== Prompt ==
Beginning at the line that contains "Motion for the", reproduce every line to the end of the material without changing any of them.

== Dataset section ==

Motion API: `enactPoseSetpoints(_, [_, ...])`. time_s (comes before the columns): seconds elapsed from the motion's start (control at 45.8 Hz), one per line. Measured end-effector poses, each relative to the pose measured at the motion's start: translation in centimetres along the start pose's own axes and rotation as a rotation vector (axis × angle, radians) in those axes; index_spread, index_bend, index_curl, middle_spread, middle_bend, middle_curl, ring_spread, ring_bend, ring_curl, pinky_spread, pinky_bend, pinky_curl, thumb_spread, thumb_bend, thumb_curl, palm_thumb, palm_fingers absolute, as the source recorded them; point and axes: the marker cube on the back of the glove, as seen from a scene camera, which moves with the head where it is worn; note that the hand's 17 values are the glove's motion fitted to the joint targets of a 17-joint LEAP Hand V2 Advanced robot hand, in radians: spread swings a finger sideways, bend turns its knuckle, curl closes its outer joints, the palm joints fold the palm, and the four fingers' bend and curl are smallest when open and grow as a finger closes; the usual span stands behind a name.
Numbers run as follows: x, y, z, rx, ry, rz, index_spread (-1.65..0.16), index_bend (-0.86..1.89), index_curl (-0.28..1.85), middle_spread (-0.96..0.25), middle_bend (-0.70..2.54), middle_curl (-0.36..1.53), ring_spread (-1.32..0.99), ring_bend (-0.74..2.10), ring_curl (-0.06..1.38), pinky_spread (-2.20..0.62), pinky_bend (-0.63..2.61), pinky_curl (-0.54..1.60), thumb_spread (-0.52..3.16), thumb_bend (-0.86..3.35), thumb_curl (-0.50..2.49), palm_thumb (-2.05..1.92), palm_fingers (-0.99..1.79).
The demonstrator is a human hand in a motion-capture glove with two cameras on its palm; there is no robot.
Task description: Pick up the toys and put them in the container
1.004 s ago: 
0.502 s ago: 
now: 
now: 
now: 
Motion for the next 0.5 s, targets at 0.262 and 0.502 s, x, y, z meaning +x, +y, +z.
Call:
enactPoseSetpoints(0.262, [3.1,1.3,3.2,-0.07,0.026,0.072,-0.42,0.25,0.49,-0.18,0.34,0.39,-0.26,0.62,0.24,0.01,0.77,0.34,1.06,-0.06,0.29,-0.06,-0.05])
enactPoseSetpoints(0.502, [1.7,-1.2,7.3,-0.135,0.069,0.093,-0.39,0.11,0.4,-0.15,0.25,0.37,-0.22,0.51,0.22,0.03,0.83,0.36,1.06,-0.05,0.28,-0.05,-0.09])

== Answer to this task ==
Motion for the next 0.5 s, targets at 0.262 and 0.502 s, x, y, z meaning +x, +y, +z.
Call:
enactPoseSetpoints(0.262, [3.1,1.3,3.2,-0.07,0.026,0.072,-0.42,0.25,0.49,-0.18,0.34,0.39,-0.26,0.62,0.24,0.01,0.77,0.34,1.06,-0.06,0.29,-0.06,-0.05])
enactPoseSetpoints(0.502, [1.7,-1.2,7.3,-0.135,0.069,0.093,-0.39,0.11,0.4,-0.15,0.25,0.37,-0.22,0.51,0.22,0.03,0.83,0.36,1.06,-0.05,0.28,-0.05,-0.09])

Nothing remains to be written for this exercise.